I have a few development platform options for implementing Use Case 2. I will be using the datasets generated by Use Case 1 although I will need to enhance them and inject demonstrational RDF data. I am currently editing the Tabulator code to create a new data view but will fall back on Java and Jena Semantic Framework to create a specific view, if I am not able to work within the framework of an existing browser, i.e., Tabulator.
In an effort to assure I did not lose details from all the suggestions and input that others have shared with me (thank you Todd, Ryan, Jane and Hilmar), I went through various emails and websites related to this research. I added notes to the LOD4DataONE notes page from these emails and have considered how they will affect the final phase of this research.
Observations
- As I am trying to understand relevant vocabularies and reviewing various LOD sites and emails, I see how vocabulary is important for linked data but not an easy answer for all the technologists that are trying to align data. Originally, I was very concerned with what vocabulary I should use and although it is an important question, I see how it is directly affected by what is to be viewed. For example, the tabulator looks for spatial properties to display map data. This means that it is not just important to define structure to data in a linked data cloud, but it is important to choose vocabularies that enable understanding through relevant viewers.
- Other relevant Linked Data or RDF research efforts should and will be considered in this research effort. The Dryad Oxford group, for example, is generating RDF from Dryad data. As a result of these emails and to provide some integration of ideas, I will be adding the DataCite vocabulary to the DataONE RDF that I have created. Other ideas align nicely, for example the Library Linked Data Incubator Group lists many use cases that are choosing to use certain vocabularies. DCTERMS, DCMI, SKOS, FOAF, are a few of the more common ones. Some of these are already being used in the RDF data I have created. As I add data to complete this second Use Case, I will consider these vocabularies first in order to highlight the relevance to these different research efforts.
- One benefit to RDF is the ability to structure data in any way and then add properties. One key feature that I felt was useful in both Zitgist and Tabulator was the fact that although I was creating my own type because I could not find an adequate type definition for the DataONE data relationships, I could still use the browsers to leverage the dcterm, foaf and wgs84 properties defined on my types.
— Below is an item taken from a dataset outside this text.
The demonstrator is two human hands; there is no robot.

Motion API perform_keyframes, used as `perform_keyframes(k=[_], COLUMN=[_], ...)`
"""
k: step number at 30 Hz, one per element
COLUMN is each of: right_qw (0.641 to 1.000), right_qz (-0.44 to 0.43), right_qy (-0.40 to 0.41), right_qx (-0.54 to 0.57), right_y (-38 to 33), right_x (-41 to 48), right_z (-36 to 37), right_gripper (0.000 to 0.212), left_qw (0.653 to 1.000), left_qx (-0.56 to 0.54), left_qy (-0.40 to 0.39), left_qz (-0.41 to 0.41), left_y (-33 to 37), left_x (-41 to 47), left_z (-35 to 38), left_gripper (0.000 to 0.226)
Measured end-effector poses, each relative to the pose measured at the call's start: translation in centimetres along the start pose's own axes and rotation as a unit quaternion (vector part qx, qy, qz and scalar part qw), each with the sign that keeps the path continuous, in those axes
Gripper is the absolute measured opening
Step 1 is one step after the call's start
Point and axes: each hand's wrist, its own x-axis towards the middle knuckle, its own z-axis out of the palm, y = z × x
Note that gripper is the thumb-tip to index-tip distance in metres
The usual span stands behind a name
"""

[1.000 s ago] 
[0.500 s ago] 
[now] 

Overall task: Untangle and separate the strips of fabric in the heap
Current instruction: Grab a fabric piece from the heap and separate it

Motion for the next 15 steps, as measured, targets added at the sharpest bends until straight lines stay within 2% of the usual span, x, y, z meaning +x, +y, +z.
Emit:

This meant that I could leverage qualities within the specific objects I was creating to support DataONE.
- One question people may have is how to become part of the LOD cloud that is being published. This was a question I had and riginally I thought there was a requirement to publish data but since then I have determined that what is being published are the links. That is, the links from DataONE to other cloud entities. Please refer to LOD documenation on how DataONE can be part of the LOD cloud.
Hi Aรญda – could you post the URLs to the RDF you have generated for the ORNL DAAC datasets here too? Several from the DataONE Data Semantics and Integration WG were asking for that to be able to play with them.
Also, it occurs to me that we should archive earlier versions so that we can reproduce the incremental improvement. So perhaps the RDF datasets should be committed to the git repo as well? Or does the UTEP server support versioning?
Certainly, the KNB dataset RDF is :
The Dryad dataset RDF is: http://rio.cs.utep.edu/ciserver/ciprojects/sdata/DryadData.rdf
The Dryad dataset RDF is: http://rio.cs.utep.edu/ciserver/ciprojects/sdata/DryadData.rdf
and these two datasets together are found in:
The Dryad dataset RDF is: http://rio.cs.utep.edu/ciserver/ciprojects/sdata/DataONEData
notice that this was a quick and dirty merge, not considering a unified name structure.